BUSH BACKPEDDLING FASTER THAN LANCE ARMSTRONG UPDATE - Bush seeks to quell election-year budget rebellion Friday January 30, 7:37 pm ET By Adam Entous (Recasts with Republican reaction, adds details) WASHINGTON, Jan 30 (Reuters) - President George W. Bush came under pressure from his fiscally conservative base on Friday to make deeper spending cuts after the White House acknowledged its newly-enacted prescription drug plan would cost far more than expected.
Facing the prospect of an election-year rebellion from members of his own Republican party, Bush promised to halve the deficit over five years in spite of the additional cost.
The fiscal 2005 budget he will send to Congress on Monday will call for limiting spending growth outside of defense and homeland security to 0.5 percent -- well below the rate of inflation.
But his budget will also acknowledge that adding prescription drug coverage to Medicare would cost at least $530 billion over 10 years -- 33 percent more than the $400 billion Congress and the administration had promised when the law was approved less than two months ago.
The higher estimate cast doubt on Bush's plans to cut the deficit in half by 2009. Many budget experts -- including some of Bush's allies in Congress -- were already skeptical.
But Bush insisted: "The budget we'll submit on Monday does fulfill that promise that will reduce the deficit in half." The White House expects this year's budget deficit to reach a record $521 billion -- a potential election-year liability.
Arizona Republican Rep.
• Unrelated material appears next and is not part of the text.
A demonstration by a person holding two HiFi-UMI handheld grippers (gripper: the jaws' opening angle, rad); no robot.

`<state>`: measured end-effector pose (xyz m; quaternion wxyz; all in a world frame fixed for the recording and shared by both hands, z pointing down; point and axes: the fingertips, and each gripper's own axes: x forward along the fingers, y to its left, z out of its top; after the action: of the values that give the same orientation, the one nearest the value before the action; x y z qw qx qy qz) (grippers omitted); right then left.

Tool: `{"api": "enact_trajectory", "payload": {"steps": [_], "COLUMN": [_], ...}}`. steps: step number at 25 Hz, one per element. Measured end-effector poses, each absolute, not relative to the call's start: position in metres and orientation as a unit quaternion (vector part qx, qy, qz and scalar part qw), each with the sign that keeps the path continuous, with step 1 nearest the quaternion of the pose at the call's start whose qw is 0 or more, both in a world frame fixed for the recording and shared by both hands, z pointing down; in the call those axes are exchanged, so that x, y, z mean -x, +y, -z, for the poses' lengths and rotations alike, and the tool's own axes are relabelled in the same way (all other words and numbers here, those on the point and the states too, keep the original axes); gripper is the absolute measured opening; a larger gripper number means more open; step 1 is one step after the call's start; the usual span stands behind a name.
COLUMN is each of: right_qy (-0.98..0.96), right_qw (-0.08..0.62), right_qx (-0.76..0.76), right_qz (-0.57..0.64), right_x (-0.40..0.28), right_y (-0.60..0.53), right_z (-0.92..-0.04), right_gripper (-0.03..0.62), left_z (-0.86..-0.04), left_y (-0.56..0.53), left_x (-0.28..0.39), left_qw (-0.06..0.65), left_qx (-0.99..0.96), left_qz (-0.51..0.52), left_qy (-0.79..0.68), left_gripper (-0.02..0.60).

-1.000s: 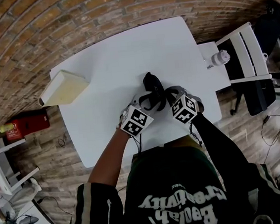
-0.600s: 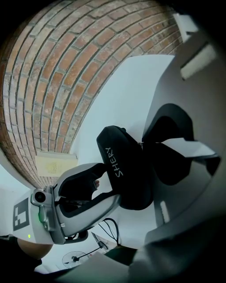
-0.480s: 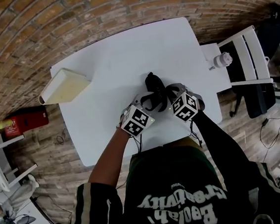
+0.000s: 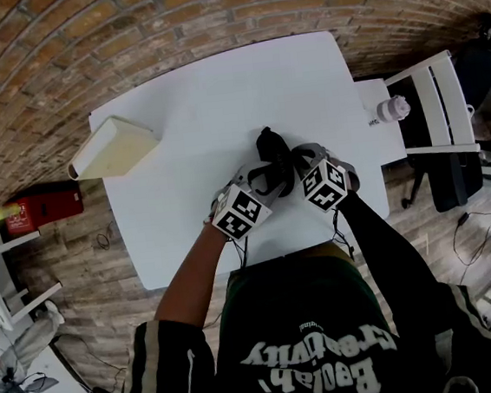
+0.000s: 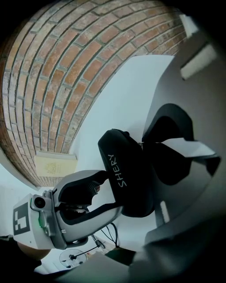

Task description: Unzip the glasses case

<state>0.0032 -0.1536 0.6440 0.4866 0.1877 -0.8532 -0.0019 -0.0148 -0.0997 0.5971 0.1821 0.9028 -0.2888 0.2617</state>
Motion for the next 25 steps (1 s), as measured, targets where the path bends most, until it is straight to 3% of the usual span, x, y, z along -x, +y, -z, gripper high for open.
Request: {"api": "enact_trajectory", "payload": {"steps": [25], "right_qy": [-0.855], "right_qw": [0.492], "right_qx": [-0.159], "right_qz": [0.039], "right_x": [0.012], "right_y": [-0.183], "right_z": [-0.643], "right_gripper": [0.018], "left_z": [-0.597], "left_y": [-0.101], "left_x": [0.014], "left_qw": [0.191], "left_qx": [-0.904], "left_qz": [-0.26], "left_qy": [-0.28], "left_gripper": [0.178]}}
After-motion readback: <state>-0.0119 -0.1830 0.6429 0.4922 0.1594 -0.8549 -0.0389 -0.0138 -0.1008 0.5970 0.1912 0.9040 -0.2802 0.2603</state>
Jeff Flake urged the president to take a harder line on spending, and said he may be able to start getting lawmakers behind putting caps on entitlement growth.
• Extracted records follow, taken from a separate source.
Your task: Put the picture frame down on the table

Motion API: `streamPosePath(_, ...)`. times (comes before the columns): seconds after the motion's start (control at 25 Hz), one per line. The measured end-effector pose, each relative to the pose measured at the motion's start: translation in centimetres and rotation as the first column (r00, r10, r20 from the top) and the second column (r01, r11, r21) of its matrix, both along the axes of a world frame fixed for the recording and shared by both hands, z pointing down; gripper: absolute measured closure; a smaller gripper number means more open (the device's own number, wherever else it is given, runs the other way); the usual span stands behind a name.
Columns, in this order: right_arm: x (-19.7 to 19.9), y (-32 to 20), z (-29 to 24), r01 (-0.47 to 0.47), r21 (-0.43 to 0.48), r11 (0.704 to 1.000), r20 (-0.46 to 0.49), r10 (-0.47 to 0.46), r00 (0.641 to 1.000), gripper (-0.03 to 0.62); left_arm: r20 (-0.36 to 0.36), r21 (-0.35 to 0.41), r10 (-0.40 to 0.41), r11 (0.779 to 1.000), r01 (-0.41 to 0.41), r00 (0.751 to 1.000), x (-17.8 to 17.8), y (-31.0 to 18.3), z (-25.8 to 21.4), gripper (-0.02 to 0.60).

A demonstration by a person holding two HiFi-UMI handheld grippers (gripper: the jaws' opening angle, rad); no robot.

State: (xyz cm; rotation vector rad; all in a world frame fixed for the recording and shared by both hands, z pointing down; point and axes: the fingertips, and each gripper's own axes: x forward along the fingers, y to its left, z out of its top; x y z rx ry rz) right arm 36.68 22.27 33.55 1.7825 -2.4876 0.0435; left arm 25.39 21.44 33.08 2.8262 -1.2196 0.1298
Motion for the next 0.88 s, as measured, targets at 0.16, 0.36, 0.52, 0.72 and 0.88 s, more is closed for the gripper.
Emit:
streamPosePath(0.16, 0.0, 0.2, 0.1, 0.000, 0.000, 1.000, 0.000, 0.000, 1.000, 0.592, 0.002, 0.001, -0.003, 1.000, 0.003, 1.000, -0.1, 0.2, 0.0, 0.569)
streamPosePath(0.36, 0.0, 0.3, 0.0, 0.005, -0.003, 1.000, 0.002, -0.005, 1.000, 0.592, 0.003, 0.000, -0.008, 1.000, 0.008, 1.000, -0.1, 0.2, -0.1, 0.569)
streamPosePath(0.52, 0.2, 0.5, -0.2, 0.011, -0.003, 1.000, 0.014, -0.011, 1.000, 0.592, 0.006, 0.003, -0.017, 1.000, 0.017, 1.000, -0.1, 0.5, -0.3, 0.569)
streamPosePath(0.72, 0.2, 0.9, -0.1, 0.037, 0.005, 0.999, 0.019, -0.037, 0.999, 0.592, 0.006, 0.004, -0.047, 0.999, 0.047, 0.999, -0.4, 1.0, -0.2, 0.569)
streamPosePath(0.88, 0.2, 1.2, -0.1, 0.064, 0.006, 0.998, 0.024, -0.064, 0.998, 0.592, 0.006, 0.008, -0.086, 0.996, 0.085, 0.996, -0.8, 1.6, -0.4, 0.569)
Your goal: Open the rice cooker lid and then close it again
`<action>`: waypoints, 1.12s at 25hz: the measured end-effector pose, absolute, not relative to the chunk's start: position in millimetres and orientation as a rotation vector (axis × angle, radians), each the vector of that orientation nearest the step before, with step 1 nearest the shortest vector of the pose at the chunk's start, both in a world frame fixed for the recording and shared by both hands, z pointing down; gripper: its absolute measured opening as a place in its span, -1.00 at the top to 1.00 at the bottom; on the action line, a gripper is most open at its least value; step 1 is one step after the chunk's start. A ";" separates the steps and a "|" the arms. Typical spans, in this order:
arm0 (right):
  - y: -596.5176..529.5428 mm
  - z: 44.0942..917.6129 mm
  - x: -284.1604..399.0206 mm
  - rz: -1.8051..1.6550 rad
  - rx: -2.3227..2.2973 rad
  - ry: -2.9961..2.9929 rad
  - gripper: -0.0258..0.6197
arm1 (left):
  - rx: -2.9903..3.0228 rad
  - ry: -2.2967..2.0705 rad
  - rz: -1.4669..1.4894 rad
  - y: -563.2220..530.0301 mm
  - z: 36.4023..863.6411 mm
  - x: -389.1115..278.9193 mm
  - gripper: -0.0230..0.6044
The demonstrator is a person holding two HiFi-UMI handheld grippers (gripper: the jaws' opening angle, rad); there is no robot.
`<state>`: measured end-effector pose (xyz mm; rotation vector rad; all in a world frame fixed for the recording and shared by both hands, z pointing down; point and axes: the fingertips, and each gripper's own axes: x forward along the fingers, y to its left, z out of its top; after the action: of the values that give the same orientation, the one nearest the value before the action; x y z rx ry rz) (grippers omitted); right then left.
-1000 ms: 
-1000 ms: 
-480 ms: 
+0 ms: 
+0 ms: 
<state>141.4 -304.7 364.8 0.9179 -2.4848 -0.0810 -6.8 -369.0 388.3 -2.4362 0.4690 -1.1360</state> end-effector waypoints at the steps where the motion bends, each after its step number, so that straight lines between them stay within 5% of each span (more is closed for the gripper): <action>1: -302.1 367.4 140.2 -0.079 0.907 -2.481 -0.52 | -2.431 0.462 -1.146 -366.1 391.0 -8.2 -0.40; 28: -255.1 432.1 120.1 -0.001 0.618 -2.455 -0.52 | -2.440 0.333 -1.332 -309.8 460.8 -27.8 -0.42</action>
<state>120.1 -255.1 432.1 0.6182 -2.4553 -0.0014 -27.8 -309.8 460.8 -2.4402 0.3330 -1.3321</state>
Conservatives urged Bush to back up his words by threatening to veto costly highway and energy bills.
Traditional allies of the Republican administration, many fiscal conservatives opposed the Medicare plan, in part because of the huge long-term cost of providing drugs to seniors as the baby boom generation retires.
They seized on the White House's new cost estimate as vindication, and warned that Bush could face an election-year backlash over spending.
"The real question is what did the president know and when did he know it," said Stephen Moore, president of the Club for Growth, a politically powerful conservative group.
He called the new cost estimate a "financial scandal."
The White House denied it intentionally underestimated the cost of the Medicare law to pick up votes during the congressional debate.
Bush told reporters he learned about the new estimate two weeks ago, and asserted that increased competition would eventually hold down the cost of Medicare.
While he said his 2005 budget would call for cutting the deficit in half over five years, Bush put the onus on the Republican-controlled Congress to hold the line on spending.
"Congress is now going to have to work with us to make sure that we set priorities and are fiscally wise ... I'm confident they can do that, if they're willing to make tough choices," Bush told reporters.
Officials said the discrepancy between the drug cost estimates reflected long-standing differences in assumptions the White House and Congress make about the program, particularly how many people will participate and how much it will help to reduce drug costs.
But conservatives were not appeased.
They said Bush has overseen a nearly 25 percent surge in spending over the last three years -- the fastest pace since the Johnson administration of the mid-1960s.
Republican lawmakers who oversee the spending process could also rebel.
They warned this week that Bush's plan to freeze some federal spending could mean painful cuts in programs ranging from veterans' health to medical research.